■ **PROBLEM**:
Pull out every line below that holds the word "side".

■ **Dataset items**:
----
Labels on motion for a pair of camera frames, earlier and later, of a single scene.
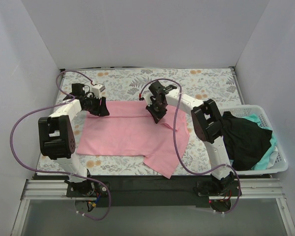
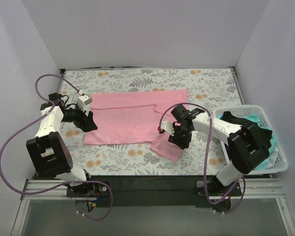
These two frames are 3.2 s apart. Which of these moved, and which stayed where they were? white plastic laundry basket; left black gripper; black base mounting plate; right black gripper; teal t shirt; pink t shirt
Moved: pink t shirt; left black gripper; right black gripper
Stayed: black base mounting plate; white plastic laundry basket; teal t shirt
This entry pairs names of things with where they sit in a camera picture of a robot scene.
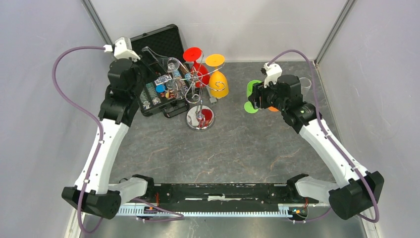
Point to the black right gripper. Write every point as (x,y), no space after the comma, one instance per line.
(259,90)

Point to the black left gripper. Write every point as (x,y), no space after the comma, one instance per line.
(153,69)

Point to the clear wine glass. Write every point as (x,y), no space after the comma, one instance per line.
(306,84)
(172,65)

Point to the orange plastic wine glass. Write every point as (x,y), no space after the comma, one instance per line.
(273,109)

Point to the green plastic wine glass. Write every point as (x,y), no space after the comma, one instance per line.
(248,106)

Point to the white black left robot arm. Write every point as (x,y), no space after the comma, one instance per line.
(92,193)

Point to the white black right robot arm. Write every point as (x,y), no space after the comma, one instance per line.
(356,191)

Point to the red plastic wine glass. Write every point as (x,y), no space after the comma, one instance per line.
(194,55)

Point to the yellow plastic wine glass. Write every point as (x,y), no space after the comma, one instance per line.
(218,82)

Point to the black poker chip case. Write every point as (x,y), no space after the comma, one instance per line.
(152,48)

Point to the grey white blue brick toy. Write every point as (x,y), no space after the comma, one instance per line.
(213,100)

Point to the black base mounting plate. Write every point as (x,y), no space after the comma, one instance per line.
(223,197)

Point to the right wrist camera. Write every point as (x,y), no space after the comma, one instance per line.
(272,72)

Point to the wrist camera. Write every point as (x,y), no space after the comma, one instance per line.
(122,49)
(272,72)

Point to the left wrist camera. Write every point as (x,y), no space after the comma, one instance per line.
(122,49)

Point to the chrome wire glass rack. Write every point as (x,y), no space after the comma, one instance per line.
(200,117)

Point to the slotted cable duct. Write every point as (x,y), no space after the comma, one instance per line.
(134,209)

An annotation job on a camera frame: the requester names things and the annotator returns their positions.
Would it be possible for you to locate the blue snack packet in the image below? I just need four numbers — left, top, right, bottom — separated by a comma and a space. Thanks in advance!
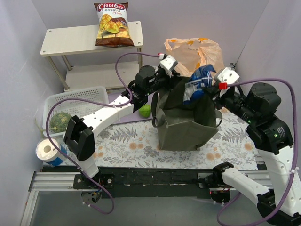
183, 64, 216, 105

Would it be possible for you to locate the orange plastic grocery bag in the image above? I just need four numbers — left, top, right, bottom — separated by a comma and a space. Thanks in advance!
164, 38, 224, 77

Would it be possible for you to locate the green canvas tote bag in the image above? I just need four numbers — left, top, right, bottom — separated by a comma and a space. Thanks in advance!
151, 77, 222, 151

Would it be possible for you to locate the cassava chips bag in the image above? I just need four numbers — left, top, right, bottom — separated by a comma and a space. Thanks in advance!
94, 2, 134, 47

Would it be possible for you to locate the green melon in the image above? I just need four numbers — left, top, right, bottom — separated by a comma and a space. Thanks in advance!
49, 112, 72, 133

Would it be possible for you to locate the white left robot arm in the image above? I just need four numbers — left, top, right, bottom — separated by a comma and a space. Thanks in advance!
63, 66, 181, 188

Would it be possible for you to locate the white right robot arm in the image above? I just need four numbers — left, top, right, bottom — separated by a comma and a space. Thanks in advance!
204, 82, 301, 226

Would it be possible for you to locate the purple plastic tray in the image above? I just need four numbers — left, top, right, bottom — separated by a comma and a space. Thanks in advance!
107, 89, 152, 125

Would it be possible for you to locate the floral patterned table mat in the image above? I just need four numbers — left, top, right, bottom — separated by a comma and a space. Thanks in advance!
93, 108, 258, 170

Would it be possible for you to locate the white perforated plastic basket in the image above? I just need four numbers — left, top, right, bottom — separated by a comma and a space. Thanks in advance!
42, 86, 109, 137

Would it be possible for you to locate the white two-tier shelf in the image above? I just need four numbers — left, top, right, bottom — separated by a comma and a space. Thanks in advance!
40, 21, 143, 91

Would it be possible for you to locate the white paper towel roll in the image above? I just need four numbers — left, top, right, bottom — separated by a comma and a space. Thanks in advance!
35, 139, 66, 167

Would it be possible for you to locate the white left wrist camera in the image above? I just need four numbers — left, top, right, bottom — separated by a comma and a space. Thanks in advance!
158, 53, 178, 77

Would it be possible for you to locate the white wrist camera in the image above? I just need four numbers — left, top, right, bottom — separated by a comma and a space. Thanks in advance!
158, 53, 178, 77
214, 67, 240, 90

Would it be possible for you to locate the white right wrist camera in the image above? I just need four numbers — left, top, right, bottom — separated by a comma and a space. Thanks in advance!
214, 67, 240, 90

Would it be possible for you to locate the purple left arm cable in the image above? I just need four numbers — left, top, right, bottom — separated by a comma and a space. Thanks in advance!
46, 52, 165, 215

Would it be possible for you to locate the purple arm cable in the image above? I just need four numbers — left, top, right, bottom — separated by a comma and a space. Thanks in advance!
216, 78, 299, 226
46, 52, 165, 215

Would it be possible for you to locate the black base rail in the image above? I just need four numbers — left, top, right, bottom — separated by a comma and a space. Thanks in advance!
40, 166, 238, 203

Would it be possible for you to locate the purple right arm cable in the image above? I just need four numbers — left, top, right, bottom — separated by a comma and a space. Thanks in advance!
216, 78, 299, 226

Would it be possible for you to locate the aluminium frame rail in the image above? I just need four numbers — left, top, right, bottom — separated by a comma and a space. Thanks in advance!
20, 171, 83, 226

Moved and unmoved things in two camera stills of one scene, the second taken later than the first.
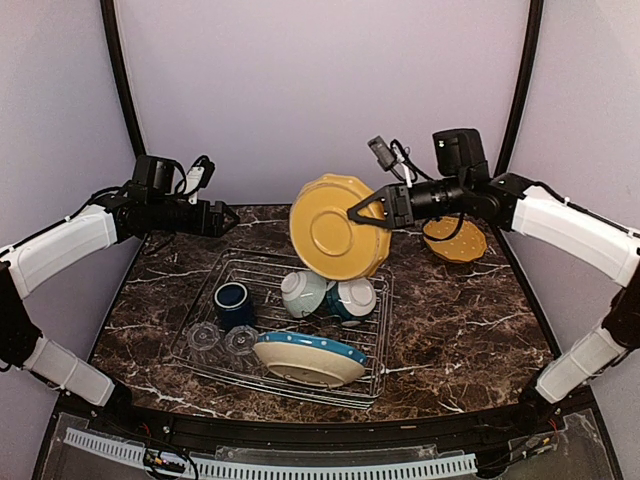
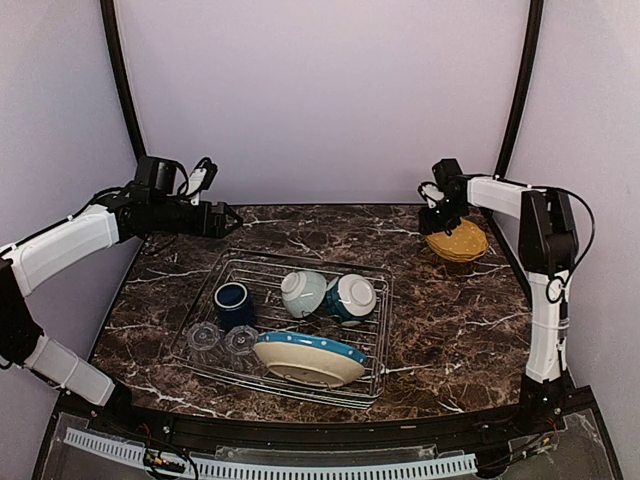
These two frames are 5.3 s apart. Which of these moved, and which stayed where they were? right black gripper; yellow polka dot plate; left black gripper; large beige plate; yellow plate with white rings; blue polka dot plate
Moved: yellow plate with white rings; right black gripper
Stayed: blue polka dot plate; large beige plate; yellow polka dot plate; left black gripper
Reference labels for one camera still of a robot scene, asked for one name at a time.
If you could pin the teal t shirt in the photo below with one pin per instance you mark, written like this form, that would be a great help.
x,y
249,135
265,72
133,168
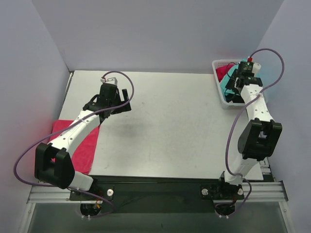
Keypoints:
x,y
234,69

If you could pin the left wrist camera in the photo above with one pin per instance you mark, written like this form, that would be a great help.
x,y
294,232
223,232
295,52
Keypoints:
x,y
112,80

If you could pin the red t shirt in basket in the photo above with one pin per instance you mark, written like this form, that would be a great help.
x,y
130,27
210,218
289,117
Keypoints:
x,y
221,71

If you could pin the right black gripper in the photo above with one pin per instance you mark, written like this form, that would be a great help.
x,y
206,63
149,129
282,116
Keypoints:
x,y
231,96

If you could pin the aluminium rail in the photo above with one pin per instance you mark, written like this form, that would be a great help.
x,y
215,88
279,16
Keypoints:
x,y
68,85
266,171
261,192

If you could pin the black t shirt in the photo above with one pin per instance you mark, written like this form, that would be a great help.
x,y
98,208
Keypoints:
x,y
233,95

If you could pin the aluminium left side rail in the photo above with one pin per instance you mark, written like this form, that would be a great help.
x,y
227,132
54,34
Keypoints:
x,y
68,85

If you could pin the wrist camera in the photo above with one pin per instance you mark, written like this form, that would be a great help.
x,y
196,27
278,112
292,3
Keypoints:
x,y
249,66
112,80

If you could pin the aluminium right side rail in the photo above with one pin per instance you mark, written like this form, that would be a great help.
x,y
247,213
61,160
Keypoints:
x,y
266,171

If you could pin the white plastic laundry basket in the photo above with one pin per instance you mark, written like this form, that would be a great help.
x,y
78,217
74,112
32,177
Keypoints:
x,y
223,97

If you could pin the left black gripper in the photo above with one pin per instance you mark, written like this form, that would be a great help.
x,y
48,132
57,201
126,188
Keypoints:
x,y
122,102

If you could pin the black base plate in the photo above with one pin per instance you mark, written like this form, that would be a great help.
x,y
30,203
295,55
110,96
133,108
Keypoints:
x,y
155,195

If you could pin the aluminium front rail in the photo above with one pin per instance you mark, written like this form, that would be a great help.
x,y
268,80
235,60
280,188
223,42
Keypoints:
x,y
261,192

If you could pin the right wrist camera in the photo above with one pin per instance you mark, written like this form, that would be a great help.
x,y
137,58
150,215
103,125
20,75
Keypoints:
x,y
249,66

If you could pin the folded pink t shirt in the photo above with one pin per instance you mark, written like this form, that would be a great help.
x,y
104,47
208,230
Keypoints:
x,y
83,157

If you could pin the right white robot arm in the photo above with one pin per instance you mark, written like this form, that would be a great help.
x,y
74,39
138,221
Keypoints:
x,y
259,137

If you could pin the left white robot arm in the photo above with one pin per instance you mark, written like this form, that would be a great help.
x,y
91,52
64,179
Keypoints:
x,y
53,162

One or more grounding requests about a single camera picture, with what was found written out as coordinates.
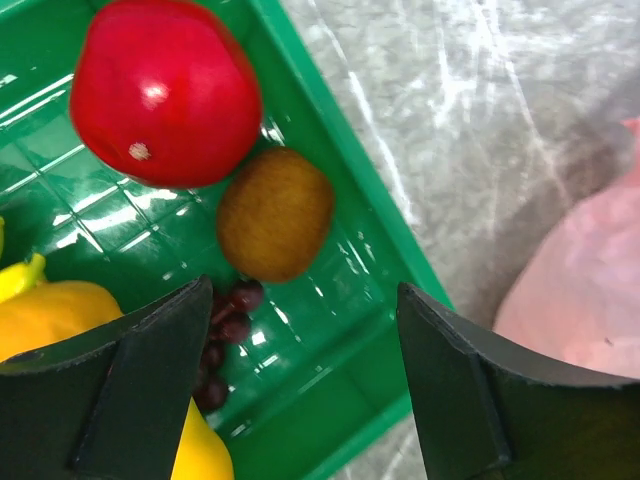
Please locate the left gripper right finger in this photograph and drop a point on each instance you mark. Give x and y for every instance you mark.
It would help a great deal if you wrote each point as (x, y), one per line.
(487, 408)

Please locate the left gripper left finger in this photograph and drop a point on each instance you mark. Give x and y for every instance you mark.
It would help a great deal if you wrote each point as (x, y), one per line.
(109, 403)

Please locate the pink plastic bag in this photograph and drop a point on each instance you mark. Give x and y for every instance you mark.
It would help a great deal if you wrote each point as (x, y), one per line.
(577, 300)

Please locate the brown fake kiwi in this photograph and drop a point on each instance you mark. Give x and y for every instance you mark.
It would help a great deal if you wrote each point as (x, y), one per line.
(275, 215)

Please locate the red fake apple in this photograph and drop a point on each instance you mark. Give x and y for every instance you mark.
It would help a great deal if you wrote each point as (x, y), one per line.
(164, 94)

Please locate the yellow fake banana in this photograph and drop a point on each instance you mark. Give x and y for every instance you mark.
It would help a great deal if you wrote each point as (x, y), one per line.
(56, 312)

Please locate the dark fake grape bunch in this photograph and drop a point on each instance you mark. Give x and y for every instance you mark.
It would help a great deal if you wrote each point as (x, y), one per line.
(230, 324)

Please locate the small yellow banana bunch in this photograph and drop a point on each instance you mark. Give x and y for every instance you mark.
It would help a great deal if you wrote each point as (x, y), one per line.
(22, 276)

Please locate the green plastic tray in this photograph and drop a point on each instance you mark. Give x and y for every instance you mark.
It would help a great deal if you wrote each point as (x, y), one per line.
(321, 376)

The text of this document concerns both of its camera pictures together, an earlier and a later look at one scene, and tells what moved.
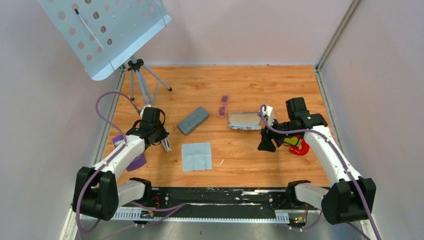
----
■ **RESPONSE BELOW**:
If you could pin the aluminium left side rail in the photo above with one pin per instance you mark, written like this form, that would be a great help.
If you could pin the aluminium right side rail in the photo above with one pin per instance you mark, written like this form, that would be a great help.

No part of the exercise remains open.